Hanging in the Hidden – the Weight of Survival
There are moments in the Jewish calendar when texts do not simply follow one another but begin to echo, overlap, and disturb each other, as if time itself had lost its linear calm and entered a more fractured, suspended rhythm. The days between Purim and Pesach belong to this kind of time. One prepares for liberation, removes the ḥametz (חמץ), reorders the visible world of the house – and yet remains inwardly seized by a narrative that does not liberate in any simple sense. Something lingers, something remains unresolved, something is called תלוי (taluy: hanging, suspended, dependent, not yet decided).
The Scroll of Esther stands precisely within that condition.

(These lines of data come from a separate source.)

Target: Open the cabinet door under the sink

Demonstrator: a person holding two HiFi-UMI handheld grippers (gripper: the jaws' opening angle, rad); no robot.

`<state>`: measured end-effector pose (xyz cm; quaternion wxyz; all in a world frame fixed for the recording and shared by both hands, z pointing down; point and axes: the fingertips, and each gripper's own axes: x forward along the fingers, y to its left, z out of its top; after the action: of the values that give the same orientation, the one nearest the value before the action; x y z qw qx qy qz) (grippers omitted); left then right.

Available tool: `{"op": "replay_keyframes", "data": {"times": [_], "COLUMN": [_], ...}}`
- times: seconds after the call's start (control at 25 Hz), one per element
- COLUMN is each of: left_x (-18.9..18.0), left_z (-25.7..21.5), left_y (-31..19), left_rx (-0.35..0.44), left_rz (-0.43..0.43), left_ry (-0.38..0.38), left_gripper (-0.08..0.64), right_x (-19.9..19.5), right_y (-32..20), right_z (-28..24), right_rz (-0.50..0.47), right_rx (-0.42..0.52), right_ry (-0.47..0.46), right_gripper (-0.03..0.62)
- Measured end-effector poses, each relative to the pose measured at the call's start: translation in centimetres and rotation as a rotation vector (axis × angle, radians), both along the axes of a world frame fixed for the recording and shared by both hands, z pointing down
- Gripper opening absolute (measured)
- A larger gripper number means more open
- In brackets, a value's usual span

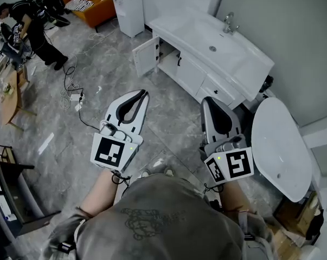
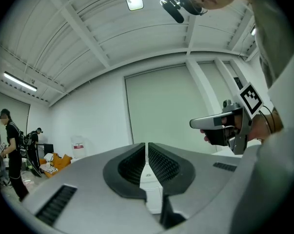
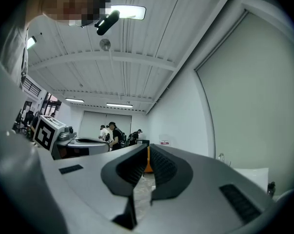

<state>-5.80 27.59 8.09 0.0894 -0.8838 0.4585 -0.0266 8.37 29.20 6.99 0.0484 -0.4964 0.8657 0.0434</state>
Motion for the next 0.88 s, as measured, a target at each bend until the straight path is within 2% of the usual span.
{"op": "replay_keyframes", "data": {"times": [0.32, 0.52, 0.88], "left_x": [2.3, 3.4, 5.0], "left_z": [0.0, 0.3, 2.7], "left_y": [-0.2, 0.2, -0.4], "left_rx": [0.011, 0.022, -0.018], "left_rz": [-0.015, -0.064, -0.074], "left_ry": [-0.009, 0.001, -0.012], "left_gripper": [0.032, 0.032, 0.032], "right_x": [2.0, 3.7, 5.3], "right_y": [-0.4, -0.4, -1.7], "right_z": [0.3, 1.3, 3.6], "right_rz": [-0.019, -0.043, -0.057], "right_rx": [0.009, -0.008, -0.058], "right_ry": [0.015, 0.009, 0.006], "right_gripper": [0.034, 0.034, 0.034]}}
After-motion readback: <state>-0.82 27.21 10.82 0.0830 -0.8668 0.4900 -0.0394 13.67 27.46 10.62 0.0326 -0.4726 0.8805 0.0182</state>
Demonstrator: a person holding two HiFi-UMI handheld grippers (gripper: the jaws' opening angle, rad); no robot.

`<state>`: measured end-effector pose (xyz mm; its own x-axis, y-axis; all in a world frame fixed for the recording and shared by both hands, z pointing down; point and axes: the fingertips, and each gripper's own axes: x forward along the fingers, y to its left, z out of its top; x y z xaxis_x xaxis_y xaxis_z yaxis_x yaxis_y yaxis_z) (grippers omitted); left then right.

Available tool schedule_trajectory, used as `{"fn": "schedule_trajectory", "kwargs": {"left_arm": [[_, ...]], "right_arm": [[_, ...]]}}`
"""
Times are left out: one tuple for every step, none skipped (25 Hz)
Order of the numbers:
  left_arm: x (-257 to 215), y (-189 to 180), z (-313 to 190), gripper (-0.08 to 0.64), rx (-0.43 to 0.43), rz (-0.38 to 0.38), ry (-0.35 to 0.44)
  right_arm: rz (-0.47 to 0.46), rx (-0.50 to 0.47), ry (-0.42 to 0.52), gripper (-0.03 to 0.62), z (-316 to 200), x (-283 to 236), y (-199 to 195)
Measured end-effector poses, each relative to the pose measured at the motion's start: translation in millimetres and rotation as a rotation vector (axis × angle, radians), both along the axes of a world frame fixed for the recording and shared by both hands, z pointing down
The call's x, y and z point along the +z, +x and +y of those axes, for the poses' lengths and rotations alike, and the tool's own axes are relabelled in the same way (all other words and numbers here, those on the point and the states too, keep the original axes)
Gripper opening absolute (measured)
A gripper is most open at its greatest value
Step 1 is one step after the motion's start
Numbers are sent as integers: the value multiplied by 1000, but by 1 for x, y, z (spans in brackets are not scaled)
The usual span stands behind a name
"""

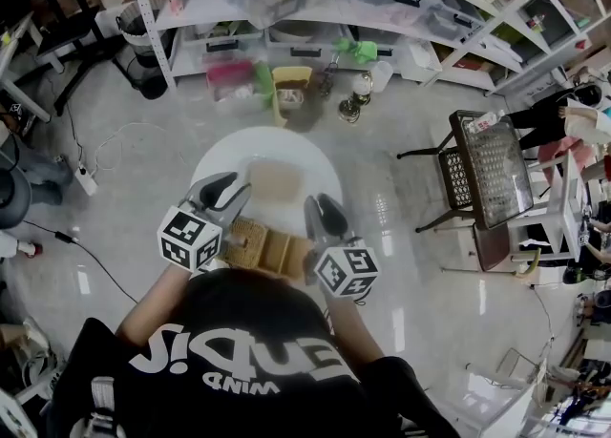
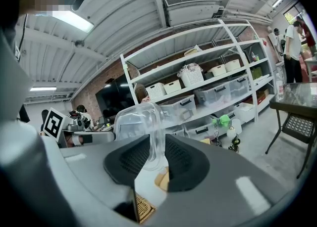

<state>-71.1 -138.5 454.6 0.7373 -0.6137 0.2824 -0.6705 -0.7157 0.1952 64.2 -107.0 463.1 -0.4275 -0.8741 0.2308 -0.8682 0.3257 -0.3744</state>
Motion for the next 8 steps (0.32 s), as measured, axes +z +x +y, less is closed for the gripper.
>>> {"fn": "schedule_trajectory", "kwargs": {"left_arm": [[0,1,0,138,0,-1,0],[1,1,1,138,1,-3,0],[1,2,1,138,1,-3,0],[2,3,1,138,1,-4,-1],[3,4,1,138,0,-6,-1],[3,5,0,138,0,-7,-1],[4,6,0,138,-1,-8,-2],[4,7,-1,137,-1,-10,-2]], "right_arm": [[0,0,-1,87,0,0,1],[-2,1,-1,87,1,1,1],[-3,1,-2,87,1,2,2],[-4,0,-2,88,1,3,3],[-5,0,-3,87,1,3,4],[-5,0,-4,87,0,4,5],[-5,0,-5,87,0,5,6],[-4,0,-6,87,-1,5,7]]}}
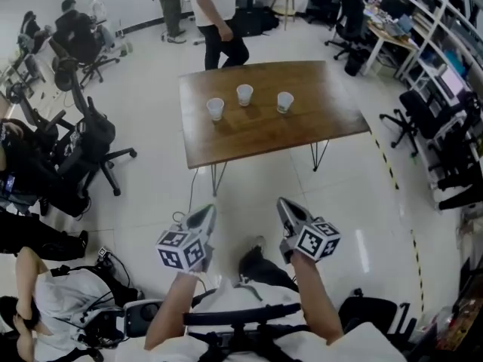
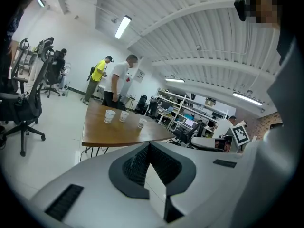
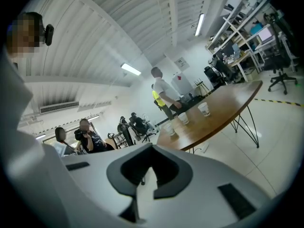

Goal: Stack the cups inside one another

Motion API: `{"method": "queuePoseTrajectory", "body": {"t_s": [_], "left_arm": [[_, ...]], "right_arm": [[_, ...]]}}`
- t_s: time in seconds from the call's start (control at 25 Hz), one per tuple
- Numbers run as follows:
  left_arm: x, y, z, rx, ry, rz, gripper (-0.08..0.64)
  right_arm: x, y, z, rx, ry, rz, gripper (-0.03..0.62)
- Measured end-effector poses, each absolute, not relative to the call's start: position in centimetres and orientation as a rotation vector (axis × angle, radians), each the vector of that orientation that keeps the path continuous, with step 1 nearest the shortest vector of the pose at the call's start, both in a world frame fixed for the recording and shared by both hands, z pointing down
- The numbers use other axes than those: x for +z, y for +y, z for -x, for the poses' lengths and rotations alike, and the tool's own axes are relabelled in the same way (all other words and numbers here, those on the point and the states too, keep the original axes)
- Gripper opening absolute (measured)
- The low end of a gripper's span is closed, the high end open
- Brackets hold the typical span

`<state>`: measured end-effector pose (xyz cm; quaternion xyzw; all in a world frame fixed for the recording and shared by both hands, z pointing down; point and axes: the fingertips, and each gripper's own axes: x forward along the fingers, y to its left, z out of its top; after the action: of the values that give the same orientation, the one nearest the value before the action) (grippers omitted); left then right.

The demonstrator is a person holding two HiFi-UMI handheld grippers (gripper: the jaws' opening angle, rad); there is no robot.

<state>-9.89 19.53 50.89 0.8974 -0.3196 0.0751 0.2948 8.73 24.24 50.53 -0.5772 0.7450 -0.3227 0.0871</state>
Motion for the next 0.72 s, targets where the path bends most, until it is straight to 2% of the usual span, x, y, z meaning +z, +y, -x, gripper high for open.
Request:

It opens almost lightly, with banquets, courtly intrigues, the replacement of a queen, the rise of another, as if we had entered a tale meant for narration rather than trembling. It is significant that Vashti died and is remembered on the second day of Pesach each year. Yet very quickly the tone shifts, and the festive surface reveals something far more radical: a decree, written, sealed, and disseminated across an empire, ordering the eradication of an entire people – the Jews. Not war, not rebellion, not punishment for an act – but annihilation as administrative decision, as language turned into death.
And yet, within this entire unfolding, God is not named. He is but only in the Greek version of the text.
This absence is not accidental. It belongs to the very structure of the book: the Divine Name does not appear at all, even once, while the events themselves seem to move with a strange precision, as though guided from behind a veil. What emerges is not atheism, not abandonment, but a world in which everything is תלוי (taluy: contingent, dependent, hanging in uncertainty), where human actions bear the visible weight of history, and where salvation, if it comes, must pass through risk, hesitation, and incomplete knowledge.
This is not the world of the Exodus.
In Egypt, oppression is answered by rupture: the sea opens, the path is made, the oppressor collapses. In Esther, nothing opens. The world remains closed, dense, political, opaque. Esther must decide whether to speak, knowing that speech may lead to death. Mordechai urges her forward without promise. There is no divine voice, no certainty, no........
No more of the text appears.